What should you tell your kids about Columbus

My daughter has been inundated with Columbus this year, and apparently someone dressed as Columbus came to visit her school. I’m sure my son has gotten plenty too. I’ve been pondering how to de-mythologize Columbus to kids without resorting to hyperbole, facts not in evidence, retroactively imposing modern standards on him, or otherwise creating an anti-myth (I’m seeing a lot of anti-myths out there this morning, which is understandable but not how I like to do things).

Here are my initial thoughts. Remember, this is for kids. I’d love to hear your comments.

Hi kids!

Christopher Columbus was not the first European to figure out that the earth was round, lots of people knew that. But his voyage to the Americas were the catalyst for a great age of exploration, trade, and eventually colonization by Europeans. In a very real way, this era re-shaped the world – from the languages we speak, the religions we follow, the food we eat, and the diseases we catch.

Columbus was a brave man, and like many brave men believed very strongly that he knew what he was doing – even though he was wrong about so many details – and it’s ok to be impressed by his bravery.

But it’s also important to know that as a result of Columbus’ voyage and the many trips that followed, horrible things happened. First, European diseases ripped through the Americas, killing millions of people over time. Second, Columbus believed in slavery and believed in religious conversion – so he and those like him forced native people to change their religion even if they didn’t want to.

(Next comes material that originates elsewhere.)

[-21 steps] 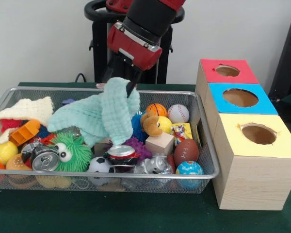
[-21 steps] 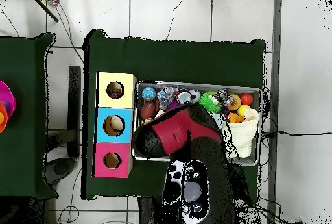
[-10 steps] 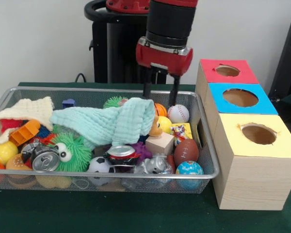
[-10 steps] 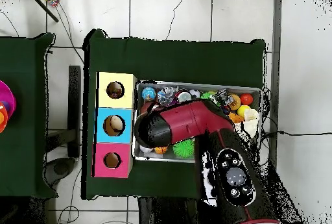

He took indigenous people, those he called Indians, as slaves and tried to bring them back to Spain or put them to work on their own islands. He crushed rebellions by committing horrific acts that we would consider war crimes today. The people who followed him, who eventually conquered Central and South America continued this trend. So many indigenous peoples died of diseases and violence, that the colonizers had to import African slaves to work in their farms.

So when you hear people praise Columbus for his bravery, you can believe it, even if he didn’t “discover” the Americas or figure out that the earth was round. He was brave. But brave people can do bad things, and worse things can happen without any planning. That’s one of the lessons of history.


How’d I do? How can I fix it for next year?

4 Replies to “What should you tell your kids about Columbus”

  1. Laura says:

    "So many indigenous peoples died of diseases and violence, that the colonizers had to import African slaves to work in their farms." Minor hang nail with "had to import" They certainly may have needed the additional labor help, perhaps "chose to bring" I don't like "had to" and I like "import" even less even if that is how they saw it back in the day. Over all this is pretty good, I'm more interested in how you frame the follow up discussion questions. Or even perhaps exercises that help kids plan their own expeditions and the choices they would need to make along the way.

    1. David Maloney says:

      Please polish this for next year (or sooner.) We need more well-written perspectives that bridge the divide between hero and villain (right, left, and so on) – and realize that great men and women were also real men and women. It's more interesting to live in a world of real people than caricatures, anyway.